Get to Know Yourself
Ayurveda is not just a matter of what you eat; it’s how you eat. “If you’re distracted, the brain may not send all its signals to the digestive process,” says Alter. Walking, working, even talking while you’re eating diminishes the body’s intelligence to heal itself. “A simple mindful practice is to eat in silence,” she suggests. Look at your food. Smell it, so that your brain sends signals to your digestion about its composition: ‘It smells like cauliflower. Here’s the enzyme you need.’ Chew slowly and thoroughly, so that your stomach does not have to do all the work of breaking down the food.
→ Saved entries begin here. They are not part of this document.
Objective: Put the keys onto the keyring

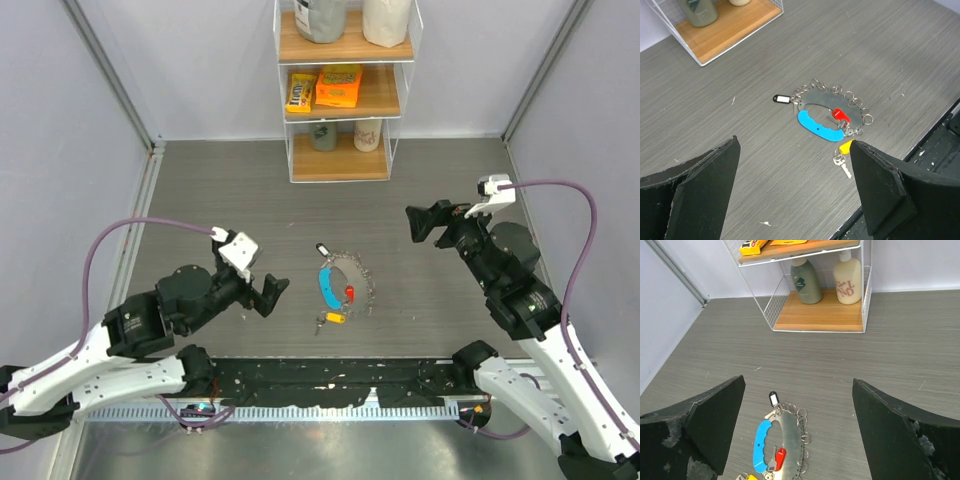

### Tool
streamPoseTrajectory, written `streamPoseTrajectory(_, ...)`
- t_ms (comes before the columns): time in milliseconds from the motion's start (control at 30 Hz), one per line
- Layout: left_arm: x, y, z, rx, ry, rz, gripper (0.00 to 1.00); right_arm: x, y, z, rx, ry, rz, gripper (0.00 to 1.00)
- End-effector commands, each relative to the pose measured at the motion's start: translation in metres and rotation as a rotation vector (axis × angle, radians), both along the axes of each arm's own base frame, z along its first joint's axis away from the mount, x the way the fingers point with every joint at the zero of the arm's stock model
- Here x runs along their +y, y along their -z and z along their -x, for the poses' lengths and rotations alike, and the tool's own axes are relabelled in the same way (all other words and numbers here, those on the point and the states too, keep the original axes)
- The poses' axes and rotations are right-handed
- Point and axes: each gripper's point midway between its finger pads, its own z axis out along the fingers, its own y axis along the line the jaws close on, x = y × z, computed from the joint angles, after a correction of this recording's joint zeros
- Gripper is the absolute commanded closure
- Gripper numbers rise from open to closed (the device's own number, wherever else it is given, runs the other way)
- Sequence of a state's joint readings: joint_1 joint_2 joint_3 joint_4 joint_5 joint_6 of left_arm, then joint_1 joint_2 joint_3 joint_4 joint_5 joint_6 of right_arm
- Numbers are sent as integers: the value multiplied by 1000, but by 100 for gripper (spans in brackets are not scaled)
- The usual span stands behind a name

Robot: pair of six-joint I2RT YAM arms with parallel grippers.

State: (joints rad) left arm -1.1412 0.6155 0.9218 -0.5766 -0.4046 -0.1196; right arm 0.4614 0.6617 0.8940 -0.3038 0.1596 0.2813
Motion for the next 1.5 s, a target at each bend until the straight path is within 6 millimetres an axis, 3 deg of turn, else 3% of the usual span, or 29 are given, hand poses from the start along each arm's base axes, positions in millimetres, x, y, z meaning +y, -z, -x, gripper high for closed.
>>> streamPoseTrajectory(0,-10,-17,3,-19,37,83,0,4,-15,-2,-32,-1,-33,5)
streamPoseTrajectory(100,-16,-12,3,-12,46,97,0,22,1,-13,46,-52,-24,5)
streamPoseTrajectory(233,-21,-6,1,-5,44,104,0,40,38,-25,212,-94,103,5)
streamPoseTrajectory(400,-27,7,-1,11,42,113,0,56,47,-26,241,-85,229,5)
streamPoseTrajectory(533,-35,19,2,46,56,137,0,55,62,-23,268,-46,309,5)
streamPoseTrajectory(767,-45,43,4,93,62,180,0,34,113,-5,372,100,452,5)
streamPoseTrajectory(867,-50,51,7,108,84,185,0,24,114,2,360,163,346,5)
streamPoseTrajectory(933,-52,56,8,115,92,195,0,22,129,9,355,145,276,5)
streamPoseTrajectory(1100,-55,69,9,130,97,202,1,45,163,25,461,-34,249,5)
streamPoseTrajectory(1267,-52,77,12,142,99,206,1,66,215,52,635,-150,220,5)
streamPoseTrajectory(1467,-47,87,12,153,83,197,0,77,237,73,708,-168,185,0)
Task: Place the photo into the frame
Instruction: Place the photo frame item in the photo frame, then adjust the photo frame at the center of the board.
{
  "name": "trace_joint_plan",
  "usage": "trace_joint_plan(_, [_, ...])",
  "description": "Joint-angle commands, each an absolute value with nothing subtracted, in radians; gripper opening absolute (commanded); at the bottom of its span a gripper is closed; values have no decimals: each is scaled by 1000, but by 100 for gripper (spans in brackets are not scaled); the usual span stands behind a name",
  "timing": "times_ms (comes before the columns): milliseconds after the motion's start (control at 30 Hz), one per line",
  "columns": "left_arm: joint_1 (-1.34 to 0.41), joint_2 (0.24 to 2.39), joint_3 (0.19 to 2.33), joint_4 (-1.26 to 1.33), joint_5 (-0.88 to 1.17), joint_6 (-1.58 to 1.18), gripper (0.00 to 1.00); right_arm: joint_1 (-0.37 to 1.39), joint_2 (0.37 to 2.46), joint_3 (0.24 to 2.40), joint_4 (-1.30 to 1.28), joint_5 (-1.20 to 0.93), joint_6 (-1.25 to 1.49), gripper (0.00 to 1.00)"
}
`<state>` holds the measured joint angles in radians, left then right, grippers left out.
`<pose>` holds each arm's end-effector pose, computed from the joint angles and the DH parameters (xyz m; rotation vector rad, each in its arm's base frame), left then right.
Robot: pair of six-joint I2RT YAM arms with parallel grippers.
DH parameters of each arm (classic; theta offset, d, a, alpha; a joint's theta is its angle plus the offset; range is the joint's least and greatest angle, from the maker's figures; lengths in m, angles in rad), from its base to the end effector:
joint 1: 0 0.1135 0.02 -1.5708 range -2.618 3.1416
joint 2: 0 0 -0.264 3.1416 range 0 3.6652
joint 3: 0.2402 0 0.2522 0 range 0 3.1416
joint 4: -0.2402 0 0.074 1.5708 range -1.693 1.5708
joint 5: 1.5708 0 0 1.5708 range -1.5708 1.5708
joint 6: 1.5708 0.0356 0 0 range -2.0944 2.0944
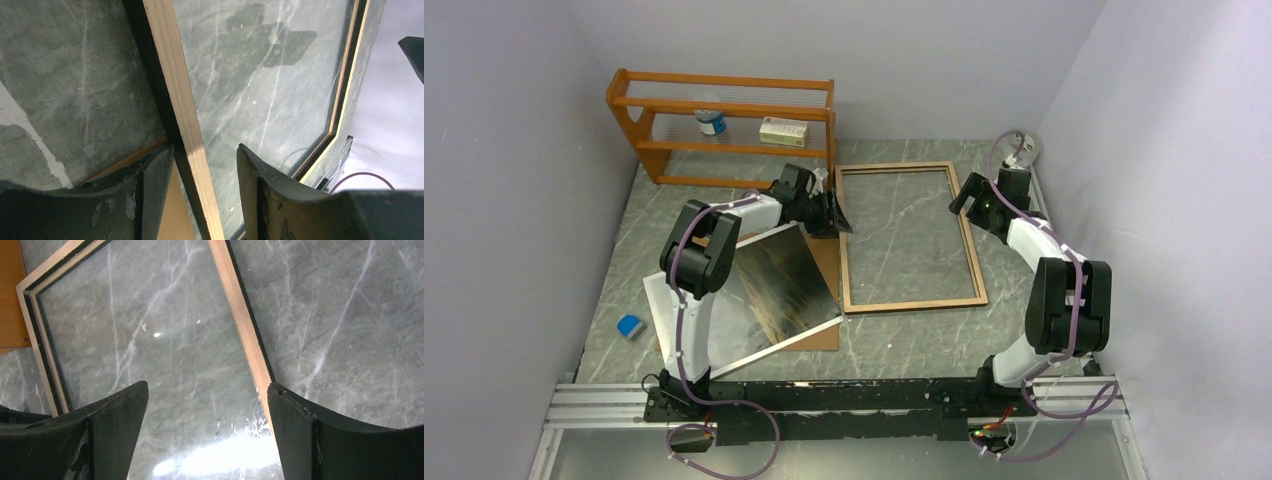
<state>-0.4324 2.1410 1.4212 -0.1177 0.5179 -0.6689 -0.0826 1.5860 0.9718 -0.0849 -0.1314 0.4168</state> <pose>0.4071 -0.2073 0.1414 -0.0435 2.5765 -1.0939 0.3417 -0.0236 0.2150 0.4963 2.2290 0.3249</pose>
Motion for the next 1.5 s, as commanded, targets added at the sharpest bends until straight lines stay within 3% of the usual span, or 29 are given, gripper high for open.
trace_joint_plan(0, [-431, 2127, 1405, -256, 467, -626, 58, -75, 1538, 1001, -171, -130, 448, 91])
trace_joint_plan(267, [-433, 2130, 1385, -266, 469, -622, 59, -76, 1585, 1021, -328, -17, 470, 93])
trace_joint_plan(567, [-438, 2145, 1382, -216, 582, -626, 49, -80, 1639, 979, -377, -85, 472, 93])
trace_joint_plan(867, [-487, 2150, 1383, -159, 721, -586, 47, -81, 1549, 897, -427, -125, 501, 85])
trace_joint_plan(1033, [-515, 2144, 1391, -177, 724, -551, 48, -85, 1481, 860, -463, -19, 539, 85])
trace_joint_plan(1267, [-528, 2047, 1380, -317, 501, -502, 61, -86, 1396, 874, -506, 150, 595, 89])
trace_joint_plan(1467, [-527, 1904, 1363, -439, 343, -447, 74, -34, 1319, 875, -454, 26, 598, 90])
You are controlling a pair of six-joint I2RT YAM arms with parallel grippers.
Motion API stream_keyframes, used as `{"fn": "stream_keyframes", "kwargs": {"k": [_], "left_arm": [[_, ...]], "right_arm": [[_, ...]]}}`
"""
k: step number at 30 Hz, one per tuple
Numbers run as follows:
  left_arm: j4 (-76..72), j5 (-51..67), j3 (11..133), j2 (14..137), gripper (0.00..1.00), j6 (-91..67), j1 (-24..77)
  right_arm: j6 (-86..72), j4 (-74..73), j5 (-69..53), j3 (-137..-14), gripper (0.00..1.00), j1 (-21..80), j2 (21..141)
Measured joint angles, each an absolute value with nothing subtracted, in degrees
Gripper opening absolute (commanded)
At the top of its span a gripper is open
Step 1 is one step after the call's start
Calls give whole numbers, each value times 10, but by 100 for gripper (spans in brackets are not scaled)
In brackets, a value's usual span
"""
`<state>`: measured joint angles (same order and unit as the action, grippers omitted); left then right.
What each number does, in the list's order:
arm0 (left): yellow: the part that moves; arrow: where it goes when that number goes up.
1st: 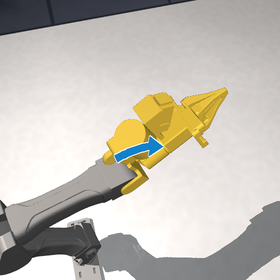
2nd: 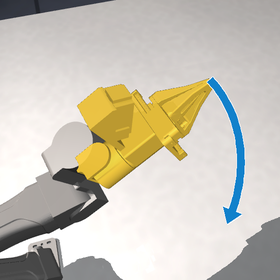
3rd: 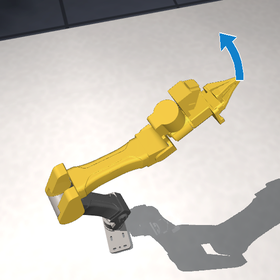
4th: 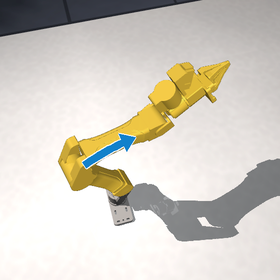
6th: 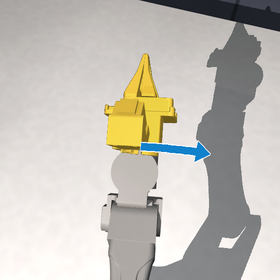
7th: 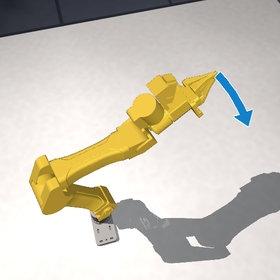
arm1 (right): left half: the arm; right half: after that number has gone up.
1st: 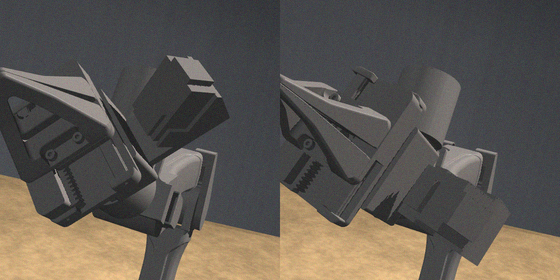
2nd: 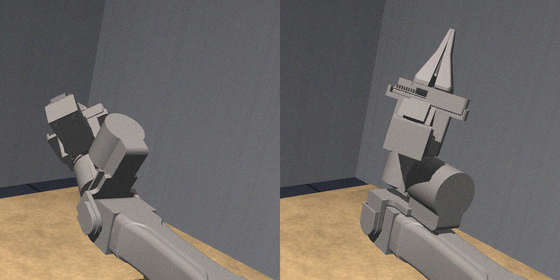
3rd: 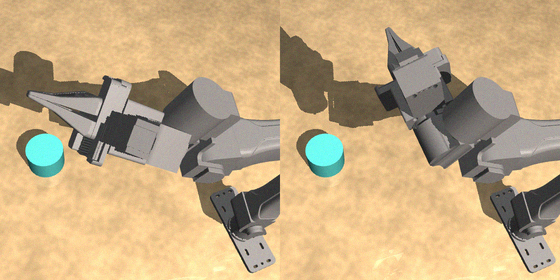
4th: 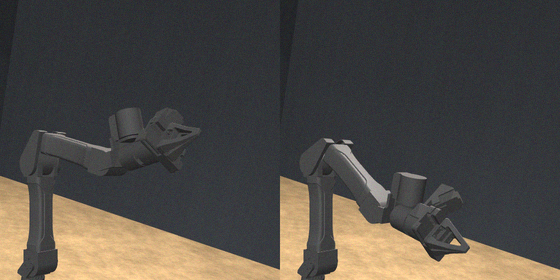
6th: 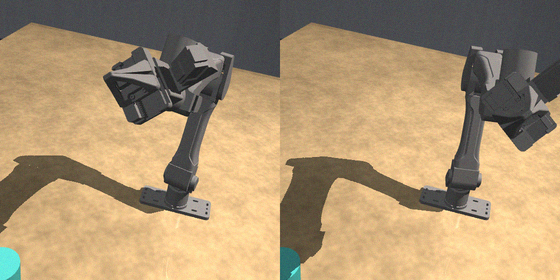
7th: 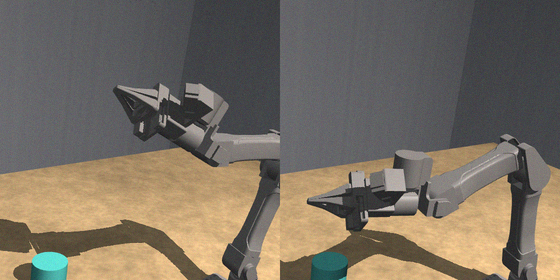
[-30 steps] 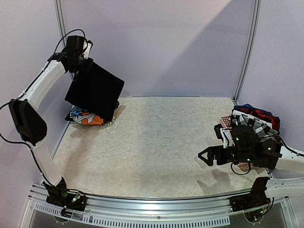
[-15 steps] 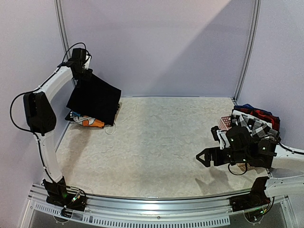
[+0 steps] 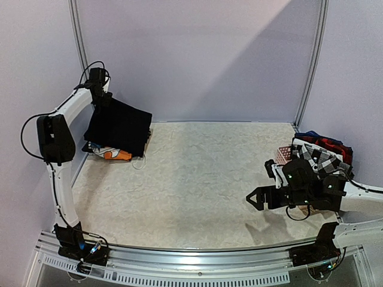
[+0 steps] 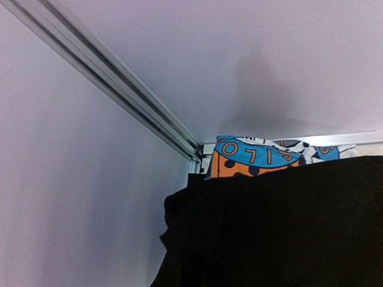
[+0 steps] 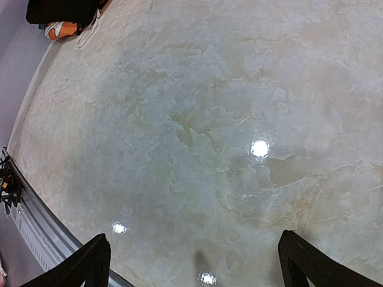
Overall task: Fold and stack the mixed laundry pile
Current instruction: Place the square-folded T-shirt at the corner of the board, then adjust the square-folded T-shirt at the corner of the board.
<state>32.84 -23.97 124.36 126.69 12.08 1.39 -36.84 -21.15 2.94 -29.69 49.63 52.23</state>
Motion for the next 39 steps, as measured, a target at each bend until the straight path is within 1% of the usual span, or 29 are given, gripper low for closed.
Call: {"fn": "stream_keyframes", "kwargs": {"k": [9, 10, 11, 12, 13, 16, 17, 18, 21, 23, 24, 27, 28, 29, 31, 33, 35, 39], "left_arm": [[329, -237, 1249, 1286, 0, 113, -24], [329, -237, 1253, 1291, 3, 110, -26], [329, -237, 1258, 1299, 10, 107, -28], [329, -238, 1265, 1308, 24, 104, -31], [331, -238, 1275, 1319, 43, 100, -33], [349, -249, 1328, 1359, 82, 88, -39], [356, -256, 1348, 1372, 97, 82, -41], [364, -265, 1366, 1381, 99, 72, -42], [383, -288, 1380, 1379, 100, 30, -46], [389, -293, 1373, 1362, 96, 1, -46], [392, -293, 1369, 1351, 91, -13, -45], [399, -288, 1335, 1293, 73, -66, -42], [399, -280, 1317, 1268, 71, -84, -41], [393, -271, 1293, 1241, 67, -104, -39], [374, -240, 1219, 1178, 54, -147, -35], [343, -201, 1141, 1127, 48, -187, -32], [312, -161, 1080, 1101, 41, -220, -30], [272, -95, 1025, 1120, 38, -260, -28]], "right_arm": [[-372, -211, 30, -297, 98, 496, 537], [-372, -211, 30, -297, 98, 496, 539], [-372, -210, 31, -297, 98, 496, 542], [-372, -210, 31, -297, 98, 496, 543], [-372, -210, 31, -297, 98, 496, 545], [-373, -210, 31, -297, 98, 496, 549], [-373, -210, 32, -297, 98, 496, 550], [-373, -210, 32, -297, 98, 496, 550], [-373, -210, 33, -298, 98, 496, 555], [-373, -210, 33, -302, 98, 496, 561], [-373, -209, 33, -305, 98, 496, 565], [-372, -201, 31, -310, 98, 496, 574], [-372, -199, 29, -312, 98, 496, 577], [-372, -197, 29, -313, 98, 496, 579], [-372, -194, 27, -315, 98, 496, 583], [-372, -191, 25, -315, 98, 496, 585], [-372, -190, 24, -315, 98, 496, 585], [-372, -190, 24, -315, 98, 496, 585]]}}
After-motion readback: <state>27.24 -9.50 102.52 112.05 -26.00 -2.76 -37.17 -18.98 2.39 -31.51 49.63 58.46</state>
“The root of Ayurveda is an awareness practice,” says Casperson. “There’s real medicine in slowness.” Ayurvedic practitioners like her say we should give ourselves time to pay attention. That goes not just for eating, but for all our actions: “It’s not just how you digest your food but how you’re digesting your life,” she notes.
Ample sleep, gentle exercise, sensory pleasures, emotional healing—they’re all part of the Ayurvedic approach. “Ayurveda is 60 percent about digestive fire and 40 percent about mental fire. Your mind is part of your body,” Dr. Bhattacharya says.
In the midst of a busy life, Ayurveda can sound like a lot to take on. But you just have to start simply, Alter says. There are Ayurvedic practices the professionals at Ananda would have liked me to adopt that I won’t. I’m not using the copper scraper that allegedly disinfects my tongue. I’m not snorting medicated oil up my nose, even if it’s supposed to keep me safe from air-borne germs. And, as lovely as they sound, I most likely won’t get the weekly massages that Dr. Perumbuduri suggested to relieve my stress. There are also things I will not entirely give up, like ice water, of which I am a devotee, even though Ayurvedic experts say it seizes up your insides. Ayurveda isn’t keen on raw vegetables, either, since they’re harder to digest, but I’m not bailing on salads. And the topic of my next book? Hot sauce. (Pray for my agni.)
But I can be more careful. I can watch what’s on my plate in all those restaurants I go to and pay attention to how it feels in my body. I can cook seasonally. I can eat slowly, enjoying my food more and shoveling it in less. Afterward, I might sit there for a bit or go for a little walk. I’m not sure which. While Dr. Perumbuduri said to walk for 15 minutes after eating to get the digestive juices flowing, Alter, in one of her books, describes a practice in ashram of lying on her left side for 20 minutes after eating. But I’ll figure it out. The point is, I’ll tune in to what my digestion needs, because caring for my digestion is caring for myself. And then I will have a good night’s sleep and get ready for what’s to come, because tomorrow, with any luck, I will wake up again, an animal on this earth, aligning with its cycles.